I wanted to add some old content to the Subversion repository I keep my Daizu websites in. I had this old stuff in CVS, so I thought it would be nice to keep that revision history rather than just copy the latest version of the files into Subversion. Not that I really care about those old commits in this case, but this is something I want Daizu to be able to cope with, so I gave it a try.

Effectively you have to add the revisions from CVS (or from another Subversion repository) to the repository where you're keeping your content, merging the revisions from the two repositories.

First convert the original revisions from CVS into a Subversion dump file. Normally you would import this stuff straight from cvs2svn into a new empty repository, but to merge the repositories you'll have to load the dump file into the existing one. I actually did do the import to a repository first so that I could use a working copy and svn log commands to check the result, and then reran it to get a dump file.

You might want to change the paths of your files in CVS before you import them.

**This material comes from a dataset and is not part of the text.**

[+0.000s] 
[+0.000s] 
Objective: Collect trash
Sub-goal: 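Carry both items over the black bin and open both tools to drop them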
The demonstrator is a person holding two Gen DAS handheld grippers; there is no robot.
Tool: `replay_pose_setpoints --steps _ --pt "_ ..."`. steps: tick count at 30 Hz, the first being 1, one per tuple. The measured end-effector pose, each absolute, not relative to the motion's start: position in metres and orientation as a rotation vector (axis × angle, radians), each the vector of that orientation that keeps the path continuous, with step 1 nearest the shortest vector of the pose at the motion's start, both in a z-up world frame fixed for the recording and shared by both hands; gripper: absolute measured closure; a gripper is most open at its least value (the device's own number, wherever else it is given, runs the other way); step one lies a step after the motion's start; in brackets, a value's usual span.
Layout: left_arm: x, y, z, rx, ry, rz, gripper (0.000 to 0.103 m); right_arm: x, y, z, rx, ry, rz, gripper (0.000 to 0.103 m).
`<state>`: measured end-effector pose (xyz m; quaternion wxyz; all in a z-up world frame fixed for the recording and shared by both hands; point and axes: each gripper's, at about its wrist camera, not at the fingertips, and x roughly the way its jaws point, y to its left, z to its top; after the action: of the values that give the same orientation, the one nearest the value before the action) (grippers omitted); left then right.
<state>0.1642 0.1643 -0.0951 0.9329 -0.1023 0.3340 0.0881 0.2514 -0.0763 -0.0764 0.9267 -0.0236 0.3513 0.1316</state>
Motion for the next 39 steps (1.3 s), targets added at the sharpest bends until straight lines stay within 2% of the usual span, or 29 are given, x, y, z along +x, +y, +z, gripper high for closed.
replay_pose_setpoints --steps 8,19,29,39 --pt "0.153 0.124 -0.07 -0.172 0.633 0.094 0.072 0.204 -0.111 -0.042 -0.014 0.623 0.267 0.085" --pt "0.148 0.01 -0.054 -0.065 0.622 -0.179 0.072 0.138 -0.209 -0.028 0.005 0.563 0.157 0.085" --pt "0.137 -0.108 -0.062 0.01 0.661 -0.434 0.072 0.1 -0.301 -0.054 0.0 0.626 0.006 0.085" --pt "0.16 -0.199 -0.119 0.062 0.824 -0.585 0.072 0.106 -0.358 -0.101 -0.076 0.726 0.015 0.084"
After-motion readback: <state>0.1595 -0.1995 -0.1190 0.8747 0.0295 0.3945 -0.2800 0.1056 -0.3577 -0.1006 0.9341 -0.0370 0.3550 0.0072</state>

CVS doesn't really care what the paths are, so you can go into the repository and, for example, move all the files for your content into a directory matching one in the Subversion repository, so that all the newly imported files will appear in the right place.

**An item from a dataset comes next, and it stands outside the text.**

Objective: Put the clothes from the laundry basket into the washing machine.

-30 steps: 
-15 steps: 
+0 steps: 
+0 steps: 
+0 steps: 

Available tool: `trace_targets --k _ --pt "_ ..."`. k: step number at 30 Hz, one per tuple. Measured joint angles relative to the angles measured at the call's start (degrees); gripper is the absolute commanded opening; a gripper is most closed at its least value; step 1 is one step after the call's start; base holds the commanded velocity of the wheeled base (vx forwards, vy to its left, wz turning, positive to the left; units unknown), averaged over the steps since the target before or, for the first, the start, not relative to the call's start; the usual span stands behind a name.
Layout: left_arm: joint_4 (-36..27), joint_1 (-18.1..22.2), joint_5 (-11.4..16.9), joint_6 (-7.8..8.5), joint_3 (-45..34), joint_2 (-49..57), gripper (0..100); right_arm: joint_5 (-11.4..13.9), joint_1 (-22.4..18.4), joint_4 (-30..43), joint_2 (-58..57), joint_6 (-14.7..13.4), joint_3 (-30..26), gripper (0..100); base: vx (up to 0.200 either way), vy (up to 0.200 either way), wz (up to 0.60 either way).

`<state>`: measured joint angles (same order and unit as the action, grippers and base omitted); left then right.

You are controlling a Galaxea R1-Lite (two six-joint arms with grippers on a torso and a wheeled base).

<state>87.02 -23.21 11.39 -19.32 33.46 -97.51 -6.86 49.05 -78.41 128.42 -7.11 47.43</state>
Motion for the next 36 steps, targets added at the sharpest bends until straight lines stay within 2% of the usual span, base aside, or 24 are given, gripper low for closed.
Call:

Here's the command I used once I had everything suitably arranged:

cvs2svn -q --username=geoff --mime-types /etc/mime.types \
             --no-default-eol --keywords-off \
             --dumpfile=old-website.dump \
             /var/lib/cvs/OldWebsite/

At this point you'll probably have to edit the dump file to remove the addition of any directories which already exist. For example, the first revision will add the trunk directory, which you've presumably already got in your content repository, so that can go. If you don't do this you'll get an error message from svnadmin saying “File already exists,” and it will abort leaving some mess behind in the repository's db/transactions directory. Note that it doesn't matter if you end up with a dump file where the first revision is number 2, because the revisions will get new numbers when they're loaded anyway.

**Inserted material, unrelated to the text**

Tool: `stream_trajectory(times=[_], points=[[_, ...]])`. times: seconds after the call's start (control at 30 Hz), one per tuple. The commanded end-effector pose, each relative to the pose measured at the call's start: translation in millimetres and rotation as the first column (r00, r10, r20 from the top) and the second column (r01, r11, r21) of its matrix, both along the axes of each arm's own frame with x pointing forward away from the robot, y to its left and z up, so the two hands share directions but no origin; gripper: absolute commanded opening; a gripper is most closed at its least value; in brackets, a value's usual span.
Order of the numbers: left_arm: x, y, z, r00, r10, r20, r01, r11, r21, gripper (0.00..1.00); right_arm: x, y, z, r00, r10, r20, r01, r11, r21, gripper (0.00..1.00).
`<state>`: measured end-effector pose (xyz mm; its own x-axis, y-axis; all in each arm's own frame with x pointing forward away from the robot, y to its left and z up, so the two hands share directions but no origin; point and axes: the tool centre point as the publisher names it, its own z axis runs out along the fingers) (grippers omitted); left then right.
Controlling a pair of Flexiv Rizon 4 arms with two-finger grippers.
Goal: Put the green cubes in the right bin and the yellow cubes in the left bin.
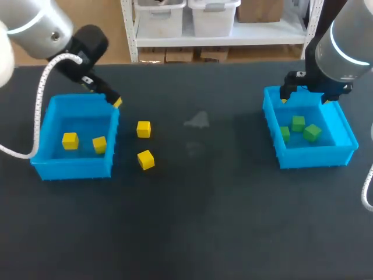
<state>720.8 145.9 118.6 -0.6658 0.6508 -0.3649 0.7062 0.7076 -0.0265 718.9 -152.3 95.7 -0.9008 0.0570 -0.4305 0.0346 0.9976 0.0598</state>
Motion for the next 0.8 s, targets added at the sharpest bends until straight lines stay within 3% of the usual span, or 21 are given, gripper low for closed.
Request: stream_trajectory(times=[0.03, 0.43, 0.8], points=[[8.8, -10.4, -8.4, 0.996, -0.09, -0.017, 0.09, 0.996, 0.009, 1.0, -0.9, -0.2, -0.5, 1.0, -0.001, 0.004, 0.001, 1.0, 0.0, 1.0], [17.8, -20.0, -20.4, 0.955, -0.293, -0.037, 0.295, 0.952, 0.08, 1.0, -0.9, -0.2, -0.5, 1.0, -0.001, 0.004, 0.001, 1.0, 0.0, 1.0], [21.1, -49.9, -28.3, 0.858, -0.512, -0.046, 0.513, 0.849, 0.13, 1.0, -0.9, -0.2, -0.5, 1.0, -0.001, 0.004, 0.001, 1.0, 0.0, 1.0]])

Before you load the revisions in to the target repository it's probably a good idea to make a backup, just in case. Then you can load the dump file in like this:

svnadmin load repos/web_geoff <old-website.dump

You can't change a Subversion revision after it has been committed (except for changing revision properties), and so you can't renumber revisions. This means that the new revisions will be added after all the existing ones, and get new revision numbers. This might mean that your revision numbers are no longer in order of the date and time at which they were committed. That's not really a problem, although it does mean that Subversion's date range features might not work properly. Daizu stores the time at which each revision was committed for just this reason, so that a future web-based interface will be able to display revisions in the order they actually happened.

You can see this effect if you look in the Daizu database, in the revision table. Entries will only appear there once you've loaded the new revisions into the database (with a command like daizu load-revision). Mine looks like this:

Example data from revision table
revnum committed_at
1 2006-04-03 14:23:52.461223
2 2006-04-03 18:56:26.222475
3 2006-04-14 17:52:13.223041
249 2006-10-16 21:26:29.966954
250 2006-10-17 20:11:17.889506
251 2002-05-14 20:18:44
252 2002-05-15 18:15:14
320 2005-11-17 19:07:36
321 2006-02-04 13:33:40
322 2006-10-18 01:56:15.559908
323 2006-10-18 02:22:36.278227

It seems CVS stores commit times accurate to the nearest second, whereas Subversion is a bit more precise.